INSTRUCTIONS FOR THE TASK: Only those lines in the data below from the line containing "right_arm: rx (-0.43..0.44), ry" through the line containing "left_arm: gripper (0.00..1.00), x", both included, should be restated word for word.

Data entries
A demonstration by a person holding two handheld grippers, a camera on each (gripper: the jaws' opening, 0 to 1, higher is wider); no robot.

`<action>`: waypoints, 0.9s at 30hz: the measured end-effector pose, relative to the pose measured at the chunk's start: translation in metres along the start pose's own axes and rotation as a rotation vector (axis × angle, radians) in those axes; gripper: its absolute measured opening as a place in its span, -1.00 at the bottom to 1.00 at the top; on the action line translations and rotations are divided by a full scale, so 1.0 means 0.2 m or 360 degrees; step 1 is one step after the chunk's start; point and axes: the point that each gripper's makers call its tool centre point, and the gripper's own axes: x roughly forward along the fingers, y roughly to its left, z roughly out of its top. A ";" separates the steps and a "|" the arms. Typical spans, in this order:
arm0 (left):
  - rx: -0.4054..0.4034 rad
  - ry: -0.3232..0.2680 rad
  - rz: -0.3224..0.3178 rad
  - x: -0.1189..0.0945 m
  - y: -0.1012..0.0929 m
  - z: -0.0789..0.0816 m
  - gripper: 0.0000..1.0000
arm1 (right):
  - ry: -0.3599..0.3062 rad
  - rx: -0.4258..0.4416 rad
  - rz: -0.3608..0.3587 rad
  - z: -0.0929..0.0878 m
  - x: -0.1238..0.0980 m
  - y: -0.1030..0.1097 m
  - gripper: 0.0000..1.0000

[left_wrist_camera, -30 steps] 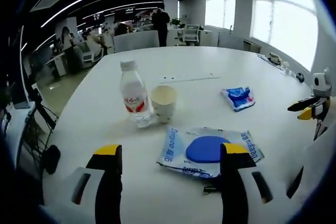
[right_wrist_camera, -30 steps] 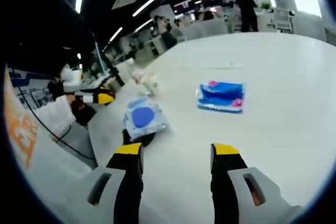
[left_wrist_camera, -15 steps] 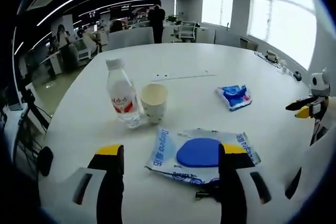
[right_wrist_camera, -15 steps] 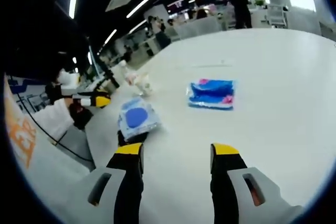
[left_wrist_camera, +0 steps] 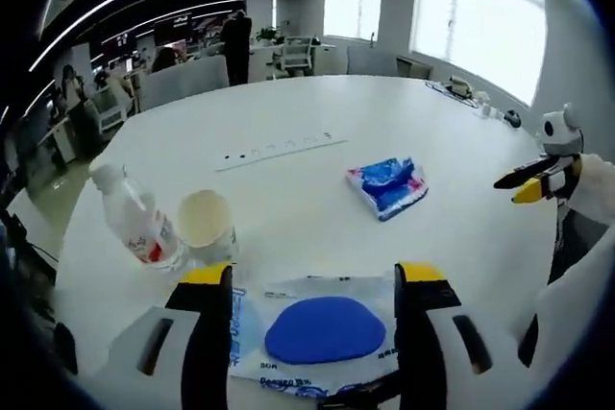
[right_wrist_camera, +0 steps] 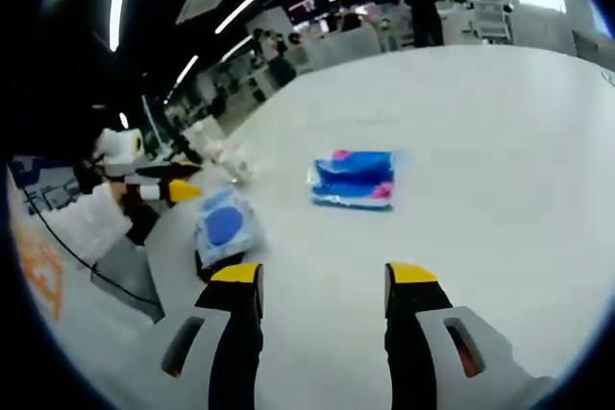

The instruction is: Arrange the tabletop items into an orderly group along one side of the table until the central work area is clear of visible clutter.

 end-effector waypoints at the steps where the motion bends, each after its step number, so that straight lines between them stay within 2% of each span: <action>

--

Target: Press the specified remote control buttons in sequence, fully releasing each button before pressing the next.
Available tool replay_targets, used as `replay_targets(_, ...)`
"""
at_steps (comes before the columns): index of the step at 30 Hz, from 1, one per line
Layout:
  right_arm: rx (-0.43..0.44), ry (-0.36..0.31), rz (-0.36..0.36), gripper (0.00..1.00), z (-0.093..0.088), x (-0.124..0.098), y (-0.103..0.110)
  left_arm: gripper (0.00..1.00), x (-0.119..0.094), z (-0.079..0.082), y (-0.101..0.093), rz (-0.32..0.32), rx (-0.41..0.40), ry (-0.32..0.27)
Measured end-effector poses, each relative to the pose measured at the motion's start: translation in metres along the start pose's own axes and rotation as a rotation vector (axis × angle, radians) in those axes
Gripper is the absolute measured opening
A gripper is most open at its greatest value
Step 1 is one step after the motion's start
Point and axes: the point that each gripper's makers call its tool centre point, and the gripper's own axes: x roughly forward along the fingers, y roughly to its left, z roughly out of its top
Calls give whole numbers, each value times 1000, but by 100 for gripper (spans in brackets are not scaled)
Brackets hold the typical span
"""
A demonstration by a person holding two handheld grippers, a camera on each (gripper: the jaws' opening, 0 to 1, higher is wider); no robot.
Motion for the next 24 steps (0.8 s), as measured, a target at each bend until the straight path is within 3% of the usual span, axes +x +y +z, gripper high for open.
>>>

RESULT:
  right_arm: rx (-0.43..0.44), ry (-0.36..0.31), rz (-0.36..0.36), gripper (0.00..1.00), z (-0.093..0.088), x (-0.124..0.098), y (-0.103..0.110)
  left_arm: gripper (0.00..1.00), x (-0.119..0.094), z (-0.079..0.082), y (-0.101..0.093), rz (-0.32..0.32), rx (-0.41..0.40), ry (-0.32..0.27)

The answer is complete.